# Problem
From the records below, copy out exactly the lines from the one containing "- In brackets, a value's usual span" to the one containing "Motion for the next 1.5", both included. Add nothing else.
--
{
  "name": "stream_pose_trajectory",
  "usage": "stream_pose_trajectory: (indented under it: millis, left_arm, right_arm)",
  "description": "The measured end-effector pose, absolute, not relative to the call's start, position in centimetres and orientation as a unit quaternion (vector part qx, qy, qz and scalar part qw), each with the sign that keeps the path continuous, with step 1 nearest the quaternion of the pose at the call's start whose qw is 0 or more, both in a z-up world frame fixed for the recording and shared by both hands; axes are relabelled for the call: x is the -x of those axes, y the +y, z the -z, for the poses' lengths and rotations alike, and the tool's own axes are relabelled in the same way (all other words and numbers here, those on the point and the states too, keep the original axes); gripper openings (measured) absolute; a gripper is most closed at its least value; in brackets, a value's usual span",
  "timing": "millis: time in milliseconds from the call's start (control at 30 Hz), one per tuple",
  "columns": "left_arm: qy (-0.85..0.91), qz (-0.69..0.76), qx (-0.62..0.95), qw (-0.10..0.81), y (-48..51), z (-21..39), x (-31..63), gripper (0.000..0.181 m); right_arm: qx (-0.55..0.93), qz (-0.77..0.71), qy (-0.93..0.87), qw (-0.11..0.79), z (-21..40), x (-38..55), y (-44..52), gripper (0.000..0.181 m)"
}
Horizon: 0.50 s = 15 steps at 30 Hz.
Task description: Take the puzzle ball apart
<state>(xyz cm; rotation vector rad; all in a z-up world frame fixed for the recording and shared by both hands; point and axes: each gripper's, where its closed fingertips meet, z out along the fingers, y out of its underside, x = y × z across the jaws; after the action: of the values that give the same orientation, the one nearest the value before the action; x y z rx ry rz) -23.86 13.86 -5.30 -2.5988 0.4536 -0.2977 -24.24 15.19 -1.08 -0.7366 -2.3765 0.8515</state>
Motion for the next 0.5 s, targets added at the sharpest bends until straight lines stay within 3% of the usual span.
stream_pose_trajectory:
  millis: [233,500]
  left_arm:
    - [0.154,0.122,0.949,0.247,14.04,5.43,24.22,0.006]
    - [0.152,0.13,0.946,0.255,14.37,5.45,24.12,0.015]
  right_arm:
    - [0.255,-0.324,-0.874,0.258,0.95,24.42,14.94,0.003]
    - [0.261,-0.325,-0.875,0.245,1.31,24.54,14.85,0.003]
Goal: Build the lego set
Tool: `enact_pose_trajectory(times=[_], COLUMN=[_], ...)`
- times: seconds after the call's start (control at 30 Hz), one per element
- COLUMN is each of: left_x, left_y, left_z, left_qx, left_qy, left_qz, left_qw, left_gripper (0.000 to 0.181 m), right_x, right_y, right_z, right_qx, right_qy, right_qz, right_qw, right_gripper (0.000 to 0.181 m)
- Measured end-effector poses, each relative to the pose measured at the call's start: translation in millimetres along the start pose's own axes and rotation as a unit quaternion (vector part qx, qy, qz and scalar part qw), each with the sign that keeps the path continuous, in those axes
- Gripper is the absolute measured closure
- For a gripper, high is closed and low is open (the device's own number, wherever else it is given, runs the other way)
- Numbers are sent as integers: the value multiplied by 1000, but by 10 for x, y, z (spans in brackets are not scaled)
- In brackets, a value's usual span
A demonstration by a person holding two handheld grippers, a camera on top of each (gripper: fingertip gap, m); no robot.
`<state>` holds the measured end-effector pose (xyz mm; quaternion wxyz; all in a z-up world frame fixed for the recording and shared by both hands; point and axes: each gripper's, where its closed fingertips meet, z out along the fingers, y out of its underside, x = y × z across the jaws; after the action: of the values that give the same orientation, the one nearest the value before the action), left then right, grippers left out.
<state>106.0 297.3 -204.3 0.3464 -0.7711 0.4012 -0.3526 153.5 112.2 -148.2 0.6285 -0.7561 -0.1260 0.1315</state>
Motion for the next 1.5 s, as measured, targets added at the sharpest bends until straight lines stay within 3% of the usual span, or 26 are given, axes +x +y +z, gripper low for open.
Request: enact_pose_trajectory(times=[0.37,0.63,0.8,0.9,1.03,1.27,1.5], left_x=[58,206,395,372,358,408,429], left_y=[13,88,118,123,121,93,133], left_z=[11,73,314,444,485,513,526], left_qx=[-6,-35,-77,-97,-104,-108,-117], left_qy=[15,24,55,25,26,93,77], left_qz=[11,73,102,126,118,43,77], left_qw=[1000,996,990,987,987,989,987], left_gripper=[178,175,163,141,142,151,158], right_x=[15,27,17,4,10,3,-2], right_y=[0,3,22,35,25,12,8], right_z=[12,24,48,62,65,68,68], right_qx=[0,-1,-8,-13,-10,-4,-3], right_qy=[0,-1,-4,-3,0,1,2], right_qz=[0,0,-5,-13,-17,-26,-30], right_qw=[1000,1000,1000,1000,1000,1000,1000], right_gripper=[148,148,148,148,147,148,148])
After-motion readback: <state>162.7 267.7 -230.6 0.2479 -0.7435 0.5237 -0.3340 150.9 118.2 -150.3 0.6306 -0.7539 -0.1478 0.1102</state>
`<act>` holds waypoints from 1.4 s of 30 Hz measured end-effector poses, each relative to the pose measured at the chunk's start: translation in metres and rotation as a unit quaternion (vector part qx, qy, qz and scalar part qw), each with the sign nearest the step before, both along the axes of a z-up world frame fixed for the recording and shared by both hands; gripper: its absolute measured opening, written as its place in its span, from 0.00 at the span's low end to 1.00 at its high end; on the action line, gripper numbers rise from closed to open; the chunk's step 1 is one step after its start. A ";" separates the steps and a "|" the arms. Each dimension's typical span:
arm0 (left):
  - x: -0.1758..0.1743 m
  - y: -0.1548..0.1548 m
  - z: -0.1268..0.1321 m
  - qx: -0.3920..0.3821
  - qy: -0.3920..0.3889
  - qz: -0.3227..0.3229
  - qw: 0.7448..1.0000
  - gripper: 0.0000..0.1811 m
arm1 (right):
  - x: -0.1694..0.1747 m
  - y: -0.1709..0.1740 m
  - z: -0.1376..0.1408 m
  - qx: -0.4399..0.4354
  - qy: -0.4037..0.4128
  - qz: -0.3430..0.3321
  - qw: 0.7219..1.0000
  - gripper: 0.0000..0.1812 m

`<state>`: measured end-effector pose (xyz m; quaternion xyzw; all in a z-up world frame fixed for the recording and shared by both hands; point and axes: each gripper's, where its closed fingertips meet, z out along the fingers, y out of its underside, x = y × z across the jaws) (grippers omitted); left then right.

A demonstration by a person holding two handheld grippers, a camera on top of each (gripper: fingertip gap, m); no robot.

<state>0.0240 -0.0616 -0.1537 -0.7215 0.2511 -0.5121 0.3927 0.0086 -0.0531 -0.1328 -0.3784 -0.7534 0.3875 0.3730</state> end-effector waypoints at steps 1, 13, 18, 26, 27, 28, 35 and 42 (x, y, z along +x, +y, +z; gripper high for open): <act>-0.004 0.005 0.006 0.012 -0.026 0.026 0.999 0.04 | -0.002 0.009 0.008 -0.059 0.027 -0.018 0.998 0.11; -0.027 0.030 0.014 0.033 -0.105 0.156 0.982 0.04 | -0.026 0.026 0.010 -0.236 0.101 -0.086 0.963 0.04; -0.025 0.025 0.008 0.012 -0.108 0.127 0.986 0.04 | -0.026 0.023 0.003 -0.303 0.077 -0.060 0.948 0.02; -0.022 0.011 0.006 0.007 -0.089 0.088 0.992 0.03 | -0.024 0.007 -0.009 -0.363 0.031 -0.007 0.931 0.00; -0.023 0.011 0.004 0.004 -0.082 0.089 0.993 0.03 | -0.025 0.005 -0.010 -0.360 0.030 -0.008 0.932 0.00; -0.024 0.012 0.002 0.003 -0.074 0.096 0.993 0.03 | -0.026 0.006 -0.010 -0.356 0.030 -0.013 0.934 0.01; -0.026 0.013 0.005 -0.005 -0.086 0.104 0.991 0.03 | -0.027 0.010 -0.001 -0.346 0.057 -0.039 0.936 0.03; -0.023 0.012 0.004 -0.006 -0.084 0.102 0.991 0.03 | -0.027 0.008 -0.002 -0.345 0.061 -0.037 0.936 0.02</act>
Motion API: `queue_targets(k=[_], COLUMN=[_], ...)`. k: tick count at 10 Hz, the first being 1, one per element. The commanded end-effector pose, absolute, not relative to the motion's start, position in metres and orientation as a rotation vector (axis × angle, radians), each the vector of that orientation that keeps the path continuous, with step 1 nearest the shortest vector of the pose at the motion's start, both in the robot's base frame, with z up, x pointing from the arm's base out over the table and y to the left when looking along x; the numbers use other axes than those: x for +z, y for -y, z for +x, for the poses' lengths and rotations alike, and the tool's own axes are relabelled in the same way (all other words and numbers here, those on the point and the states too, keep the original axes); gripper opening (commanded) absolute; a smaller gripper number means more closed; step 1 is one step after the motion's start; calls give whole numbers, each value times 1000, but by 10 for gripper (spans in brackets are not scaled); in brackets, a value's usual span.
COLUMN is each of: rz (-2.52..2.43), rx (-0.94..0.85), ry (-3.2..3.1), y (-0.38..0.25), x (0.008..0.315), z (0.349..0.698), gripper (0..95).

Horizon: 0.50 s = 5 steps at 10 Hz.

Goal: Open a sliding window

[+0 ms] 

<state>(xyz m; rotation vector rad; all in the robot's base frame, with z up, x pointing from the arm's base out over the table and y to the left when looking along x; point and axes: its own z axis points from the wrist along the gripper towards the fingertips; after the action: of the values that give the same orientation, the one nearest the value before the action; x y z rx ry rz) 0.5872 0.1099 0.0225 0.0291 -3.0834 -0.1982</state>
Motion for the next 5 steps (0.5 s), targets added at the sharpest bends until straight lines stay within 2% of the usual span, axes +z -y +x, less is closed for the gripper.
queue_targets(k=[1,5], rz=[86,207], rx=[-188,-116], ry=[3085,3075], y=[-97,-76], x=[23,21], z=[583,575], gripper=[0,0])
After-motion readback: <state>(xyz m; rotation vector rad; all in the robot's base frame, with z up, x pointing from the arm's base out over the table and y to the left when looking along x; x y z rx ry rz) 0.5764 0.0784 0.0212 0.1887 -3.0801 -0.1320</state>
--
# Answer to the problem
- In brackets, a value's usual span
A demonstration by a person holding two handheld grippers, a camera on top of each (gripper: fingertip gap, m); no robot.
`<state>` holds the measured end-effector pose (xyz mm; quaternion wxyz; all in a z-up world frame fixed for the recording and shared by both hands; point and axes: each gripper's, where its closed fingertips meet, z out along the fingers, y out of its underside, x = y × z across the jaws; after the action: of the values that give the same orientation, the one nearest the value before the action), left then right, grippers left out.
<state>106.0 297.3 -204.3 0.3464 -0.7711 0.4012 -0.3526 153.5 112.2 -148.2 0.6285 -0.7561 -0.1260 0.1315</state>
Motion for the next 1.5 s, as measured, targets added at the sharpest bends until straight lines stay within 3% of the usual span, or 26 are given, axes +x +y +z, gripper low for open.

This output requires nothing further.